Introduction to Maximum Likelihood Estimate

M S SASIDHAR
7 min readOct 23, 2018

--

When i heard the Term MLE(Maximum Likelihood Estimate) in Regression,it didn’t make any sense.I naively thought it as nothing but the probability function.But after lot of google search,realized that likelihood and probability functions are completely different to each other.So I wanted to share my understanding of MLE in the simplistic Manner and clarify it for those who still think that it is same as the probability function.Let us dive into it!

INTRODUCTION:-

Imagine that now you want to prepare a milkshake that you liked most last week in a restaurant. You get the milk, sugar, ice-cream, nuts etc.. And start pouring them in proportions in a juicer and try to vary them until it tastes exactly the same the way you wanted!

Remember the childhood days when you eagerly waited for your favorite song to be played out in the radio?So how did you listen to that?You rotate the tuner slowly until the song is perfectly heard (without noise) exactly the way you wanted.
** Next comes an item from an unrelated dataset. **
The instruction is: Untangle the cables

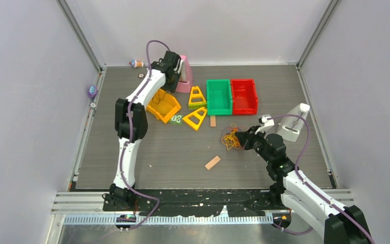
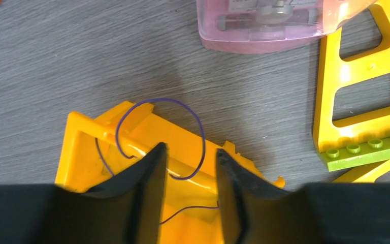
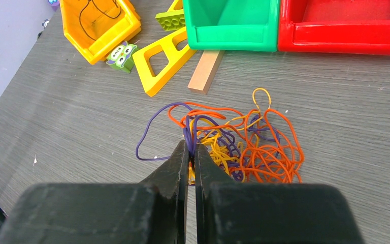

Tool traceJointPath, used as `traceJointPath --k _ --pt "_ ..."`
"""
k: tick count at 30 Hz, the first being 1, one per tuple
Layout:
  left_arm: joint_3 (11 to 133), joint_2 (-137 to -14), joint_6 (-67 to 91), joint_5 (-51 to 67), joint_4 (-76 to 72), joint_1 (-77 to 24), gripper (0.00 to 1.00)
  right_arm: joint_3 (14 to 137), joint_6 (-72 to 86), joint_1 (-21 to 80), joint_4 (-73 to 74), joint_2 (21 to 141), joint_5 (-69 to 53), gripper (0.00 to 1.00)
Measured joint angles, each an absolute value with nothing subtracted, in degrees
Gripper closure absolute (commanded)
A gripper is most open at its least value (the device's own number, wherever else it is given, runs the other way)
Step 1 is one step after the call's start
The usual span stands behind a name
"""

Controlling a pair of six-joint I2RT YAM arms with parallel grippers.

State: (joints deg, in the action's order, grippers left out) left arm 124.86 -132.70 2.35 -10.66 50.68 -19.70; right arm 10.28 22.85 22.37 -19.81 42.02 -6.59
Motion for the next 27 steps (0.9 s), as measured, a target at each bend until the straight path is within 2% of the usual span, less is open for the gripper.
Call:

Here in all the above cases you are trying to adjust few things in order to obtain the desirable outcome which you imagined (or) experienced. And adjustments are done till you obtain the desired taste and sound as in the above examples respectively.

Hurrah!You have been applying the Maximum Likelihood Estimate all your life without even consciously knowing it!Not convinced!OK…Let’s go into the details!

Mathematical and statistical Aspects:

First let us discuss the probabilities and conditional probabilities and probability distributions before we get into the Maximum Likelihood as we use them extensively in MLE.

Note:-It is just a very short introduction to the statistics,you can always refer to various resources to learn more.

Probability refers to the chance of something to happen.

Example:-Coin toss, probability of head is 0.5 or 50%.assume that coin is fair in this case.

Notation:-P(H)=0.5

Conditional Probability refers to the chance of something to happen given that some other has happened…Sounds confusing?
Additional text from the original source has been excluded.